◆ **WORK INSTRUCTIONS**
A single stretch of the material below is to be transcribed exactly, starting at the line with "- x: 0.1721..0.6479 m" and ending after the line with "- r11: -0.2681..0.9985".

◆ **DATA EXCERPT**
-----
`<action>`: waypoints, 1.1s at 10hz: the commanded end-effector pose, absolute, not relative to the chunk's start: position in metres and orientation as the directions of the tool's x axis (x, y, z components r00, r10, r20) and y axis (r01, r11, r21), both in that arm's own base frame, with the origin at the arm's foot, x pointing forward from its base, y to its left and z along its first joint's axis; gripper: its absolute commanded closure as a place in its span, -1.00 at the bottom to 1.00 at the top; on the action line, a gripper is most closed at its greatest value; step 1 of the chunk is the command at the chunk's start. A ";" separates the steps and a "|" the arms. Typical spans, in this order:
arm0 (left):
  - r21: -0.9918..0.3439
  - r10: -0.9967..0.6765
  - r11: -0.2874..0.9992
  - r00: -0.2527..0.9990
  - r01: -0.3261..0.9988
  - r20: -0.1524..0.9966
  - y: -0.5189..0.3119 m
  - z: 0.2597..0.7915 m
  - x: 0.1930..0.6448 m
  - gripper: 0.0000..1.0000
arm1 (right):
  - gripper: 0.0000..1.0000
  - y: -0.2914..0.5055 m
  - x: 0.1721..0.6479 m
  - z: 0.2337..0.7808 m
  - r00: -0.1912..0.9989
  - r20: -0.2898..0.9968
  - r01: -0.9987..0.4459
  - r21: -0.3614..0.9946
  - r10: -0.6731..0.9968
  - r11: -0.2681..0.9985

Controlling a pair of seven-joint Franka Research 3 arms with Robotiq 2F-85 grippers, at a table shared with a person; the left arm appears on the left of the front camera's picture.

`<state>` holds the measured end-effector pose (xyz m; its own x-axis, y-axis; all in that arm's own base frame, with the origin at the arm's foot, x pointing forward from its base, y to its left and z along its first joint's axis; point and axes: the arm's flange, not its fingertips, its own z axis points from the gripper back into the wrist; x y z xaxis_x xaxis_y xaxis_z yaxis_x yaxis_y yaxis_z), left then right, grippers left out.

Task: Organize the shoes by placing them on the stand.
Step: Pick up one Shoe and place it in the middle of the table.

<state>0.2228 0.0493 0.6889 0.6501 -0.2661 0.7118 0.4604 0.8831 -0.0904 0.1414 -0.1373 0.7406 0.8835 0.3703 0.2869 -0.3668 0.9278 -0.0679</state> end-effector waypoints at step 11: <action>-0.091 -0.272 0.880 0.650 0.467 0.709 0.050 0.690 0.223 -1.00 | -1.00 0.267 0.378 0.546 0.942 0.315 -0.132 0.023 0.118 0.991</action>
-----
◆ **ANSWER BELOW**
  - x: 0.1721..0.6479 m
  - z: 0.2337..0.7808 m
  - r00: -0.1912..0.9989
  - r20: -0.2898..0.9968
  - r01: -0.9987..0.4459
  - r21: -0.3614..0.9946
  - r10: -0.6731..0.9968
  - r11: -0.2681..0.9985

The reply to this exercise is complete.